* _ASSIGNMENT_
Return, from the listing below, every line that includes "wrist".
↓↓↓
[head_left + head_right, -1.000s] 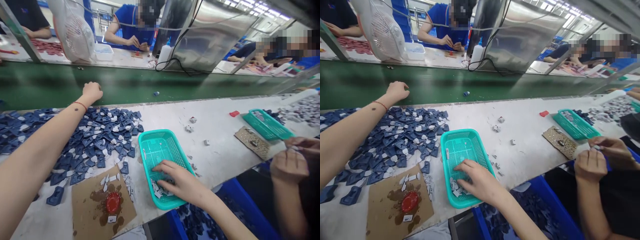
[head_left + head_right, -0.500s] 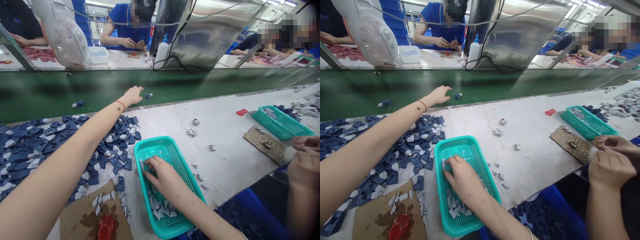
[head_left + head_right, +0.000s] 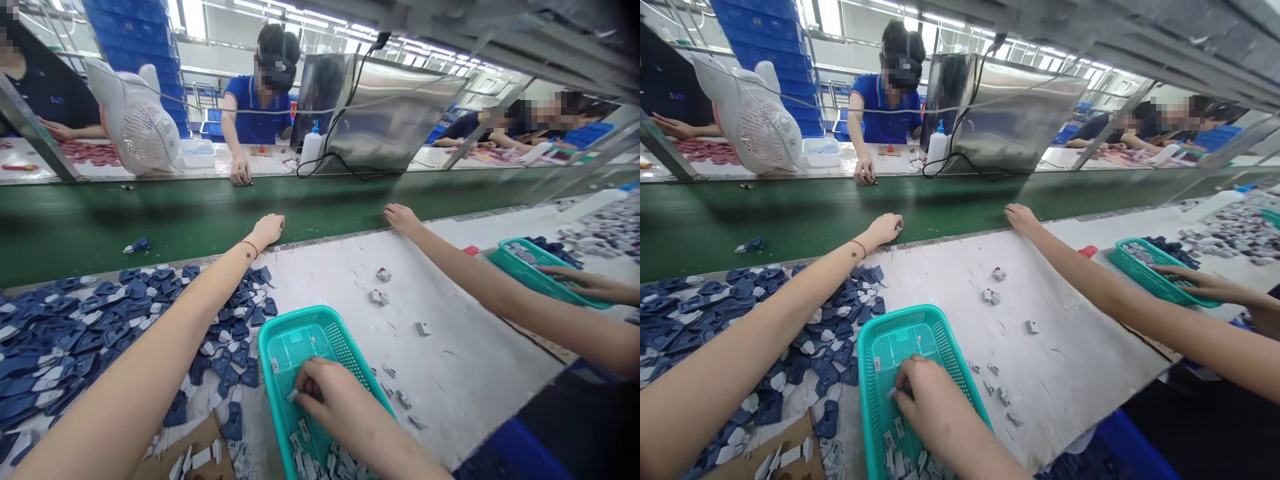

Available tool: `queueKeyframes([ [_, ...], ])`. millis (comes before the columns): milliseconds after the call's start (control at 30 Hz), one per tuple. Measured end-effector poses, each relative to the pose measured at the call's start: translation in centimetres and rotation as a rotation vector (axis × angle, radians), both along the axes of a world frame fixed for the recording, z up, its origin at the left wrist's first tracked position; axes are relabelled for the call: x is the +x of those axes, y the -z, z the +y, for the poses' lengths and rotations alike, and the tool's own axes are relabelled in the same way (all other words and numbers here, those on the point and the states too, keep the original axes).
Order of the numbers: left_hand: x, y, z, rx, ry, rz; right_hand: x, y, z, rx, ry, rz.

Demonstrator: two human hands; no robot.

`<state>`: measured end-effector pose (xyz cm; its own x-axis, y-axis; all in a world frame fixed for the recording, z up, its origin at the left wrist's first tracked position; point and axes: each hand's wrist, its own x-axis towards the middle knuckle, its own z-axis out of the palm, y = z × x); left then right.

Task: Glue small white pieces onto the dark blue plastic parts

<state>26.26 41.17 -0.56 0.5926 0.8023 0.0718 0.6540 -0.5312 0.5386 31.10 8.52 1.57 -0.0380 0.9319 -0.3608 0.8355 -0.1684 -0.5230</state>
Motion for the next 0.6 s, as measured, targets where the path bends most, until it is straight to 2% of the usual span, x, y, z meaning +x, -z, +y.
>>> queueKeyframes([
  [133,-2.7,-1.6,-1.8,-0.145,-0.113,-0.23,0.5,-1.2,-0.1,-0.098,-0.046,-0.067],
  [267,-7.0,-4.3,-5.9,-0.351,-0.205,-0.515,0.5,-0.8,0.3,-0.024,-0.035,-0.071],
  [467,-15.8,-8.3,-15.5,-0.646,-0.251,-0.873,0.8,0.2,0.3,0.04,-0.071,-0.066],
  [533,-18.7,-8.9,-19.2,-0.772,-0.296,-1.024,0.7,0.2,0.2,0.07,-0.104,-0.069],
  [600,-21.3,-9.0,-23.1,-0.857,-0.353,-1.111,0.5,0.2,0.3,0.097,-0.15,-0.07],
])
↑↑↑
* _YOUR RESPONSE_
Available tool: `queueKeyframes([ [_, ...], ])`. millis (comes before the columns): milliseconds after the call's start (control at 30 Hz), one per tuple. Measured end-effector poses, each relative to the pose measured at the call's start: translation in centimetres and rotation as a rotation vector (axis × angle, radians), both along the axes of a world frame fixed for the recording, z up, its origin at the left wrist's first tracked position; axes are relabelled for the call: x is the +x of those axes, y the -z, z the +y, for the poses' lengths and rotations alike, and the tool's own axes are relabelled in the same way (all other words and numbers here, those on the point and the states too, keep the original axes).
`<state>`: measured end-effector pose (xyz cm; its own x-axis, y-axis; all in a world frame fixed for the recording, z up, its origin at the left wrist's first tracked position; point and axes: each hand's wrist, its own x-axis towards the middle knuckle, its own z-axis out of the palm, y = z × x); left then right.

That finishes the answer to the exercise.